(Given data)

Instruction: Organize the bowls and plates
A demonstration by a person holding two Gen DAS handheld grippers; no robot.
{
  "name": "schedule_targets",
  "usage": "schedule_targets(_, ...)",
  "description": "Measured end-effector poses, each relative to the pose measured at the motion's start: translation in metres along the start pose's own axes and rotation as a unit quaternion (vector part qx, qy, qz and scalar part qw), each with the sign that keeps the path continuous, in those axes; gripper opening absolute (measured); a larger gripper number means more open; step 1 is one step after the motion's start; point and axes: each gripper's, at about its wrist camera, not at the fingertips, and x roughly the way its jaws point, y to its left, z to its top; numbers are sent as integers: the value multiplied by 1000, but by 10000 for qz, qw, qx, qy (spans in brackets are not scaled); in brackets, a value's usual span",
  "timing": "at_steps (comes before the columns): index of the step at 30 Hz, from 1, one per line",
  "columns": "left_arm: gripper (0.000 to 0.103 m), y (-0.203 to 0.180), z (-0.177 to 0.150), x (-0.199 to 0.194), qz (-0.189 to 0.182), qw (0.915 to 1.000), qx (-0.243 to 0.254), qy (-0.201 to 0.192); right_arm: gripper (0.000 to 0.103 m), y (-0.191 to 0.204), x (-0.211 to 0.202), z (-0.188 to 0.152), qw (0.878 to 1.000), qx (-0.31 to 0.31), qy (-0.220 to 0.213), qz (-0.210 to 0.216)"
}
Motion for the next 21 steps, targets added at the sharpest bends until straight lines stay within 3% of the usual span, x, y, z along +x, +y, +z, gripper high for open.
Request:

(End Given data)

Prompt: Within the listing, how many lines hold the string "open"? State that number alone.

Answer to the problem: 2